----- Data supplied

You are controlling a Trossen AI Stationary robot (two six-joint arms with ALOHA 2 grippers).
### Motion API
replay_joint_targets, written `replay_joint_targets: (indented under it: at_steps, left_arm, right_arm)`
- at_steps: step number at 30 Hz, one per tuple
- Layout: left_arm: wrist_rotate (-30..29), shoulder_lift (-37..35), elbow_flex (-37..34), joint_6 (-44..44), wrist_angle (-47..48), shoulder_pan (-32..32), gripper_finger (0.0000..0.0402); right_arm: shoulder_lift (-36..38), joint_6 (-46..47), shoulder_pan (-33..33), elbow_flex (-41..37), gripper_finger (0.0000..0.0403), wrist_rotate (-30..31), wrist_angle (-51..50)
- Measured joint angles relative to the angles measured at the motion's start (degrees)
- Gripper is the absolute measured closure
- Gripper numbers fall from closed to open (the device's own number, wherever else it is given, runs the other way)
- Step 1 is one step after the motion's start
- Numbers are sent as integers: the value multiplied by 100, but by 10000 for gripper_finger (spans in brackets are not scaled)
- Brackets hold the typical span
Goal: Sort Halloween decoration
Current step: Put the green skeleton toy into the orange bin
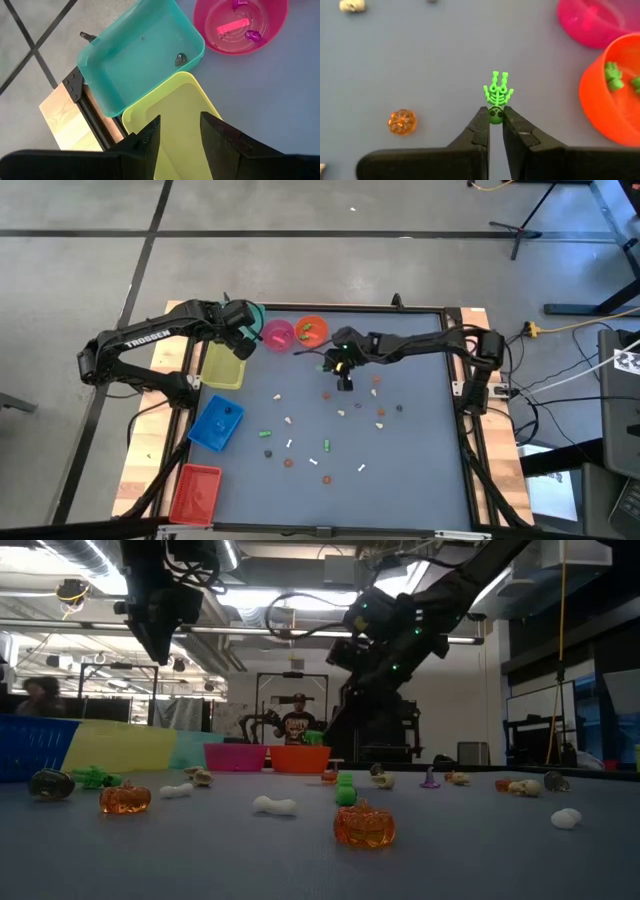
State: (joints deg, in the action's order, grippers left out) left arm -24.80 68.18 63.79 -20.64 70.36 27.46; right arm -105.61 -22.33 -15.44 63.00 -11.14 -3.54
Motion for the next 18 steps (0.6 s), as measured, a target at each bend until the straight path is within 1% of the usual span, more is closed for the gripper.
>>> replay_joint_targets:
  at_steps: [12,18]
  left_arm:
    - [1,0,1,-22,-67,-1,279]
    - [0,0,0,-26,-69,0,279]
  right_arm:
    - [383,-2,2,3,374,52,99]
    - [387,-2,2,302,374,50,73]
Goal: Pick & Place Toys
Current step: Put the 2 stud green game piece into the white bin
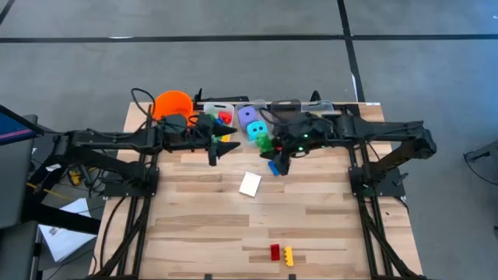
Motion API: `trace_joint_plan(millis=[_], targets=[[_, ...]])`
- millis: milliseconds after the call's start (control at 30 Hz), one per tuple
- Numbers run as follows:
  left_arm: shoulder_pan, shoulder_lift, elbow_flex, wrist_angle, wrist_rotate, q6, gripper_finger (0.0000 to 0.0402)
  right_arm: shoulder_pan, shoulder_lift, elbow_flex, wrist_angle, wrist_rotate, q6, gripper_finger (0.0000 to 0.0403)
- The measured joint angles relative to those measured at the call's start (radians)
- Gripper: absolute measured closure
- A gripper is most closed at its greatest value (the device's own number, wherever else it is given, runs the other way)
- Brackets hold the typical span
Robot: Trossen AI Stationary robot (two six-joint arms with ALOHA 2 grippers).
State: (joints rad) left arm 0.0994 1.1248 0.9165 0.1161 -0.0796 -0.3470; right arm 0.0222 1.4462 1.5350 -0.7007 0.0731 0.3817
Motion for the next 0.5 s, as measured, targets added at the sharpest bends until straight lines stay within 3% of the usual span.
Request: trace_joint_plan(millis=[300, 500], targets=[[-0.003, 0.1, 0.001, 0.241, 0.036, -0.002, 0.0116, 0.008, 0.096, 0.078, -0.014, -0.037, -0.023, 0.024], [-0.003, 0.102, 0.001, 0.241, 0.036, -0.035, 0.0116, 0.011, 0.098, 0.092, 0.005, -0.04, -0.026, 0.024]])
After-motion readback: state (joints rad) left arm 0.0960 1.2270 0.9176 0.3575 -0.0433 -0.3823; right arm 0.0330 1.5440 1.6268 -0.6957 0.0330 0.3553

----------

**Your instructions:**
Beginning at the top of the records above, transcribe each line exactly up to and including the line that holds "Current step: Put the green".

**Response to this exercise:**
You are controlling a Trossen AI Stationary robot (two six-joint arms with ALOHA 2 grippers).
### Motion API
replay_joint_targets, written `replay_joint_targets: (indented under it: at_steps, left_arm, right_arm)`
- at_steps: step number at 30 Hz, one per tuple
- Layout: left_arm: wrist_rotate (-30..29), shoulder_lift (-37..35), elbow_flex (-37..34), joint_6 (-44..44), wrist_angle (-47..48), shoulder_pan (-32..32), gripper_finger (0.0000..0.0402); right_arm: shoulder_lift (-36..38), joint_6 (-46..47), shoulder_pan (-33..33), elbow_flex (-41..37), gripper_finger (0.0000..0.0403), wrist_rotate (-30..31), wrist_angle (-51..50)
- Measured joint angles relative to the angles measured at the motion's start (degrees)
- Gripper is the absolute measured closure
- Gripper numbers fall from closed to open (the device's own number, wherever else it is given, runs the other way)
- Step 1 is one step after the motion's start
- Numbers are sent as integers: the value multiplied by 100, but by 10000 for gripper_finger (spans in brackets are not scaled)
- Brackets hold the typical span
Goal: Sort Halloween decoration
Current step: Put the green skeleton toy into the orange bin

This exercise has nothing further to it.